- Film poster by Jack Rickard
- Directed by: John Rich
- Screenplay by: Edward Anhalt
- Based on: Boeing-Boeing by Marc Camoletti
- Produced by: Hal B. Wallis
- Starring: Tony Curtis Jerry Lewis Thelma Ritter Christiane Schmidtmer Dany Saval Suzanna Leigh
- Cinematography: Lucien Ballard
- Edited by: Warren Low Archie Marshek
- Music by: Neal Hefti
- Distributed by: Paramount Pictures
- Release date: December 22, 1965;
- Running time: 102 minutes
- Country: United States
- Languages: English French German
- Box office: $3 million (est. US/ Canada rentals) 1,128,519 admissions (France)

= Boeing Boeing (1965 film) =

1965 American film by John Rich

Boeing Boeing (Note: The on screen title of the film appears as Boeing (707) Boeing (707)) is a 1965 American bedroom farce comedy film based on the 1960 French play Boeing-Boeing. It stars Tony Curtis and Jerry Lewis. Released on December 22, 1965, it was the last film that Lewis made for Paramount Pictures, which had produced all of his films since My Friend Irma (1949).

==Plot==
Bernard Lawrence is an American journalist stationed in Paris. A playboy, he has devised an ingenious system for juggling three girlfriends: he dates flight attendants who are assigned to international routes on non-intersecting flight schedules so that only one is in the country at any given time. He has their routes detailed with such precision that he can drop off his British United Airways girlfriend for her outgoing flight and pick up his inbound Lufthansa girlfriend on the same trip to the airport, while his Air France girlfriend is in a holding pattern elsewhere.

With help from his long-suffering housekeeper Bertha, who swaps the appropriate photos and food in and out of the apartment to match the incoming girlfriend, Lawrence keeps the women unaware of each other's presence in the apartment.
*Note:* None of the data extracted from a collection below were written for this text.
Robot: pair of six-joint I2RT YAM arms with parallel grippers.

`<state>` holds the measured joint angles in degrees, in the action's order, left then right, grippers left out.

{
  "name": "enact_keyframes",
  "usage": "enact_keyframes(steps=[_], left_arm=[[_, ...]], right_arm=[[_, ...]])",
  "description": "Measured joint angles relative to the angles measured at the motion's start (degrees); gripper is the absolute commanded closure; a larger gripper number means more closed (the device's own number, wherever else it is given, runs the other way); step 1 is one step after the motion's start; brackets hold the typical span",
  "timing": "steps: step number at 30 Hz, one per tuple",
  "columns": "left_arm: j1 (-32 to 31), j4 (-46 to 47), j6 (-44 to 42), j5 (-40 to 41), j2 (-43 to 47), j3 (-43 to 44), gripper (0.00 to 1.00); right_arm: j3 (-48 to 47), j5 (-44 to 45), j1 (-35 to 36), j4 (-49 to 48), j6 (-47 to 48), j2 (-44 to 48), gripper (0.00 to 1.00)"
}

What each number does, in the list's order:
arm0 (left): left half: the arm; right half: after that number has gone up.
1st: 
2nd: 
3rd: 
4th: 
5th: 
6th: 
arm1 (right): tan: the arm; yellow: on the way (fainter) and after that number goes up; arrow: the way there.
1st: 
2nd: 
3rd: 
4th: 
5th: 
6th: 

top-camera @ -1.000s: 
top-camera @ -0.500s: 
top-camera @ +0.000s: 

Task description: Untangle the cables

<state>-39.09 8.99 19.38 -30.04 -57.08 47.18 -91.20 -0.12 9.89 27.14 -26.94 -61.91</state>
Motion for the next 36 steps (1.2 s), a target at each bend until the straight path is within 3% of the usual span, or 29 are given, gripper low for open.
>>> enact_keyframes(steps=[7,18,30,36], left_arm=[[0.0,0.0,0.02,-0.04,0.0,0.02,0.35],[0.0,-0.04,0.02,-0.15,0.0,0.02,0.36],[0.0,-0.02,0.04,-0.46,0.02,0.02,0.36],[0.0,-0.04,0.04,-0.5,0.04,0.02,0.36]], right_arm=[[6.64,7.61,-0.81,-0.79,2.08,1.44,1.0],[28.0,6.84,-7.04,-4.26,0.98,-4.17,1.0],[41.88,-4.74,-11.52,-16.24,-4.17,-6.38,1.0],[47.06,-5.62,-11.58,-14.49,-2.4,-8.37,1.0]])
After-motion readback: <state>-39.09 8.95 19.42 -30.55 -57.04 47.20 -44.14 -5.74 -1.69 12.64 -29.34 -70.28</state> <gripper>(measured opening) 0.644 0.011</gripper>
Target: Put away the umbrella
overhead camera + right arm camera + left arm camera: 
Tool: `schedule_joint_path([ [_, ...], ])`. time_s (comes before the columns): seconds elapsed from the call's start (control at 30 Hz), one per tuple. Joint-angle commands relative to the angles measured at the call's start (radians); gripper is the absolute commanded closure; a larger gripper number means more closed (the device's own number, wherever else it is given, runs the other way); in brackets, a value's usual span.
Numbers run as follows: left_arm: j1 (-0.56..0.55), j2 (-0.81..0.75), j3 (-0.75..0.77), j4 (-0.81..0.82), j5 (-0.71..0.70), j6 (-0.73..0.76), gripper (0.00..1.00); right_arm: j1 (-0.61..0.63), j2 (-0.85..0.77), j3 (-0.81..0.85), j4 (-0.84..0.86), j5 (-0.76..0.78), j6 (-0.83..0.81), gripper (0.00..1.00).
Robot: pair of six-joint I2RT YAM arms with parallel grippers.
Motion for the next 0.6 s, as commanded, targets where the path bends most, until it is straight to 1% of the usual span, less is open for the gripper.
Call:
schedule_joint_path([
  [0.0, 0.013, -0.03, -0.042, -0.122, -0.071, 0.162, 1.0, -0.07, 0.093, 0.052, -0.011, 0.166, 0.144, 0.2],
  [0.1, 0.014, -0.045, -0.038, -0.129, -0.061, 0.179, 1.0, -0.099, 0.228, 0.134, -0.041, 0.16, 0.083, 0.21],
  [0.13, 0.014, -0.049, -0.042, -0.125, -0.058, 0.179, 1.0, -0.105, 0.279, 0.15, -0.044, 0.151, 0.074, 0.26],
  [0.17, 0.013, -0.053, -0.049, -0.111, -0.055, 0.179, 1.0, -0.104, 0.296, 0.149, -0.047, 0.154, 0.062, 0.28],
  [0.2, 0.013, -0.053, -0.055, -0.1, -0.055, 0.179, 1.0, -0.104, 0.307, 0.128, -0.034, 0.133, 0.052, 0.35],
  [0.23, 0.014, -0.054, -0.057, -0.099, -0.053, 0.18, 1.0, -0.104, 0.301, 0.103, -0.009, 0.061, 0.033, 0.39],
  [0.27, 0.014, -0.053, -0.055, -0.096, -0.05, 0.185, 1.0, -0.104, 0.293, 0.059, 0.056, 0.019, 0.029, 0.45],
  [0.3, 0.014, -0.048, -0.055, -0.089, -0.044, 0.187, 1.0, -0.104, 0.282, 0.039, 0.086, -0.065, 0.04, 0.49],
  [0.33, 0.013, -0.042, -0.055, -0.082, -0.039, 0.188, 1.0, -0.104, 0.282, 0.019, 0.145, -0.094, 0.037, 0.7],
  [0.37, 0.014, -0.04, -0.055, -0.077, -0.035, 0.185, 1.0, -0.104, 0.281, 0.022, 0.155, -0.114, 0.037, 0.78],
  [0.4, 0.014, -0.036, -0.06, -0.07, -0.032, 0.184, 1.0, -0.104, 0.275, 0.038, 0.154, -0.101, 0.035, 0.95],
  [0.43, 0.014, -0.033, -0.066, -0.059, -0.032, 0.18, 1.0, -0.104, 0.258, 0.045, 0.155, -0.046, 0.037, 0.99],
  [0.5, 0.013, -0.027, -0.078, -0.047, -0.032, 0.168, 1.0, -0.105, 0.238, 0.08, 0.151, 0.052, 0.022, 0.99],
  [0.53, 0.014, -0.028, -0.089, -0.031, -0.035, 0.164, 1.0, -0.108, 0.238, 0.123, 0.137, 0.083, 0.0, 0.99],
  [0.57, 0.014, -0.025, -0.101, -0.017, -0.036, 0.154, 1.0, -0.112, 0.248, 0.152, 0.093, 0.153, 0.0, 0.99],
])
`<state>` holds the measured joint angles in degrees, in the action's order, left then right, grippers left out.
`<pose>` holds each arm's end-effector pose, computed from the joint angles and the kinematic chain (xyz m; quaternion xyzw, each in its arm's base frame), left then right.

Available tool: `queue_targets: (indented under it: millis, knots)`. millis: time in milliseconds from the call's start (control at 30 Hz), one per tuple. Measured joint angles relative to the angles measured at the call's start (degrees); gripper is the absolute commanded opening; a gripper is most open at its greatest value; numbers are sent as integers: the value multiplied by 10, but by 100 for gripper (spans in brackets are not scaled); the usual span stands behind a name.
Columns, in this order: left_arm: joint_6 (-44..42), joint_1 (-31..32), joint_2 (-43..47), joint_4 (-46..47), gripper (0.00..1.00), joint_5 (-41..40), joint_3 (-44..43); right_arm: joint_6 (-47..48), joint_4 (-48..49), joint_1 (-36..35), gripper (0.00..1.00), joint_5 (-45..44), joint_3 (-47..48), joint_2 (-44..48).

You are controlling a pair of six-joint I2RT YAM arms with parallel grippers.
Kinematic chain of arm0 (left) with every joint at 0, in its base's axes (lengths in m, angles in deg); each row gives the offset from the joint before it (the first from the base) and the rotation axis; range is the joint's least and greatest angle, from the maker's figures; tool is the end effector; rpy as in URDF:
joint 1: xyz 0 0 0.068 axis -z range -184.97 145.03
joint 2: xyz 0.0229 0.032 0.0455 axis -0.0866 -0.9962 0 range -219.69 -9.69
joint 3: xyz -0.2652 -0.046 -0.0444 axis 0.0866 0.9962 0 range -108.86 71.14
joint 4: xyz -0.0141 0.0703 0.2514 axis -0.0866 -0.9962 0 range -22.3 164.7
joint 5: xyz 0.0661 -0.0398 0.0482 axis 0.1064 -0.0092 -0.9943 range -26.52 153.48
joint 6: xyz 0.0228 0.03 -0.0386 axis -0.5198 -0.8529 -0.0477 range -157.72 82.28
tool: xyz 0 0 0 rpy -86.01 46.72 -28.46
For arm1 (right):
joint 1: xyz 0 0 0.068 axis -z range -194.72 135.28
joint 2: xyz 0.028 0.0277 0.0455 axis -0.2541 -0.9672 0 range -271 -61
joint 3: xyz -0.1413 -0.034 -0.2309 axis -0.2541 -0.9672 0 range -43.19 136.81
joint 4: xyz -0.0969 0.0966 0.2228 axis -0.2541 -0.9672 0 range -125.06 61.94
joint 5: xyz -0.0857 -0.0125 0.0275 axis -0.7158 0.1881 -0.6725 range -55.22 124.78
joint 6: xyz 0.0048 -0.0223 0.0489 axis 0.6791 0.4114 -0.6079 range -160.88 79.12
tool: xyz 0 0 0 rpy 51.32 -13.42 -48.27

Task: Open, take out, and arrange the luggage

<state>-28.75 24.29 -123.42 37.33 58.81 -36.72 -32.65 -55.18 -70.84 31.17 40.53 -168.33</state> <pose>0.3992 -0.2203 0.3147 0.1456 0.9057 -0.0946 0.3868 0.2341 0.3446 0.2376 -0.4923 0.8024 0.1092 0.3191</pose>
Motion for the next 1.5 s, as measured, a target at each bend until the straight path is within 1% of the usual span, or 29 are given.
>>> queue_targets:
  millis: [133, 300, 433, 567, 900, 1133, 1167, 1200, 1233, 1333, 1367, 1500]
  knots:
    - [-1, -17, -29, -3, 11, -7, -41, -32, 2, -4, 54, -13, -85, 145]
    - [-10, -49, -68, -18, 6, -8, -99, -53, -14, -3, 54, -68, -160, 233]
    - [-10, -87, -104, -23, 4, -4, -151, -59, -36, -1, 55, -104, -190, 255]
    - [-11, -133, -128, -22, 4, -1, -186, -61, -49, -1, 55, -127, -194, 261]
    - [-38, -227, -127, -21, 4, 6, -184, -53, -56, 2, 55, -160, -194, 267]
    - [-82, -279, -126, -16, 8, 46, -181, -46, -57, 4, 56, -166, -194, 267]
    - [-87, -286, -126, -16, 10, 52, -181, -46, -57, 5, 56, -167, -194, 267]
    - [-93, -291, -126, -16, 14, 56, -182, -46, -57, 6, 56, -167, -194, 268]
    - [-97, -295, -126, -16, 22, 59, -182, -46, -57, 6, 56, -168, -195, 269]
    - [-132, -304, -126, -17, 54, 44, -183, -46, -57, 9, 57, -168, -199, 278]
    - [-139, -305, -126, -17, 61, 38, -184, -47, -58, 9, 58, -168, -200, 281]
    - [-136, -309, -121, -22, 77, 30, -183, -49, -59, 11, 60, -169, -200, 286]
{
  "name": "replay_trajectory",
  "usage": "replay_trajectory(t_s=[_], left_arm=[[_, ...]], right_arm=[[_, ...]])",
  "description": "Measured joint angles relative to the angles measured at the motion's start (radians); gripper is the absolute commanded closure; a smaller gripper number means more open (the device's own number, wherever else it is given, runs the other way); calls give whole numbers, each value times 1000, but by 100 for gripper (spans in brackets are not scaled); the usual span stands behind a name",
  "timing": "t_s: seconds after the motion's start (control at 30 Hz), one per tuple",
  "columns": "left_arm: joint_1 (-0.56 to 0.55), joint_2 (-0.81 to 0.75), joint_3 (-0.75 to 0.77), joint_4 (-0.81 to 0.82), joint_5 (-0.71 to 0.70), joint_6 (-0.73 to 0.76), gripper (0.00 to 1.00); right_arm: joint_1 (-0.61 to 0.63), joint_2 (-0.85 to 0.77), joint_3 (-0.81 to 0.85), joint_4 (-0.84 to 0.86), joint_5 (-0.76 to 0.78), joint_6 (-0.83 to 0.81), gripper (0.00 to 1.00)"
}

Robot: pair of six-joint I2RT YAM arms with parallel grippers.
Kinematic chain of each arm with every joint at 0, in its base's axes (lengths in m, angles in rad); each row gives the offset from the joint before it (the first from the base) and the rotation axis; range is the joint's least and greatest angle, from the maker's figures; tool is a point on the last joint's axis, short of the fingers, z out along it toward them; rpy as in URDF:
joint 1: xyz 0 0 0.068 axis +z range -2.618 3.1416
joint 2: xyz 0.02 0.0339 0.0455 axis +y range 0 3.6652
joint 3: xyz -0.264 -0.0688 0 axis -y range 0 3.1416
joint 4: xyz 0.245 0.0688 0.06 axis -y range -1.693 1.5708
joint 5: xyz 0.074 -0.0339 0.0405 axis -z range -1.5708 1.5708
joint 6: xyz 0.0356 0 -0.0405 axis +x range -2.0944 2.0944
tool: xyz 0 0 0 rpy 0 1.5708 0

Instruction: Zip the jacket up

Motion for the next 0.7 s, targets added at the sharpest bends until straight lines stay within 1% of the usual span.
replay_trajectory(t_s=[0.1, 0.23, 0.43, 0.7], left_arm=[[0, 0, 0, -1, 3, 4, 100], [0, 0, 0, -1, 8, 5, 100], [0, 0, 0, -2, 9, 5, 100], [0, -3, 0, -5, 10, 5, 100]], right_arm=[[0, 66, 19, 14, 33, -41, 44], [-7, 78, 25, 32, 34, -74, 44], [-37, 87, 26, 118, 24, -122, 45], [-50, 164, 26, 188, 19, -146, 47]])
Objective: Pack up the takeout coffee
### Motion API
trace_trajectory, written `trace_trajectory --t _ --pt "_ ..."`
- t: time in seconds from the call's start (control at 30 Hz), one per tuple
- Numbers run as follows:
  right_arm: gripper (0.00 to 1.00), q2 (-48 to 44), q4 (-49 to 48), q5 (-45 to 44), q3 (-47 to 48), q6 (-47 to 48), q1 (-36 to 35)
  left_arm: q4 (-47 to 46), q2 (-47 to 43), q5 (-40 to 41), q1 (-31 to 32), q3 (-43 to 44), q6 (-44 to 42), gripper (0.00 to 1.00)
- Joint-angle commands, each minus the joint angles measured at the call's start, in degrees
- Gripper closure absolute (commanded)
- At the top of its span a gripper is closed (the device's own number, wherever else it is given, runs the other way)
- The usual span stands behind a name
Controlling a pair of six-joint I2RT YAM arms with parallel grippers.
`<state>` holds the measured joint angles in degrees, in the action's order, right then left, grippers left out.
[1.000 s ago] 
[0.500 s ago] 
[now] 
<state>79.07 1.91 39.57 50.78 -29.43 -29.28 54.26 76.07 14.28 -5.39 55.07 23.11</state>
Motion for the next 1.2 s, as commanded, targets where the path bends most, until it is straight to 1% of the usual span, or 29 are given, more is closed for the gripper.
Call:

They regard Lawrence's flat as their "home" during their Paris layovers.

Bernard is so happy with his life in Paris that he intends to turn down an imminent promotion that would require him to move to New York City. But his life is turned upside down when his girlfriends' airlines begin putting new, state-of-the-art jet aircraft into service. These faster airplanes change all of the existing route schedules and allow flight attendants to spend more time in Paris. Most alarming for Bernard, his three girlfriends will now all be in Paris at the same time.

Robert Reed, a fellow journalist and an old acquaintance, complicates Bernard's life even further when he arrives in town and is unable to find a hotel room. He insists on staying in Bernard's apartment for a few days. When he sees Bernard's living situation, he schemes to take over Bernard's apartment, girls, housekeeper and job while manipulating Bernard into taking the new job in New York.

==Cast==
- Tony Curtis: Bernard Lawrence
- Jerry Lewis: Robert Reed
- Dany Saval: Jacqueline Grieux (Air France stewardess)
- Christiane Schmidtmer: Lise Bruner (Lufthansa stewardess)
- Suzanna Leigh: Vicky Hawkins (British United stewardess)
- Thelma Ritter: Bertha
- Lomax Study: Pierre

==Production==
Director John Rich was under contract to Hal Wallis who assigned him to the film. The director saw the play in London and "realized at once that it was a giant European hit because its driving issue was satirically poking fun at American sexual proclivities in the jet age. I felt that a film based on this theme would do extremely well in foreign markets but probably wouldn't be received happily by U.S. audiences. Wallis disagreed with my comments."

According to Rich, Wallis insisted on casting Tony Curtis and Jerry Lewis in the leads. Rich liked Curtis but would have preferred Jack Lemmon or Dick Van Dyke instead of Lewis, who he felt would fall "back on familiary schtick rather than aiming for honesty."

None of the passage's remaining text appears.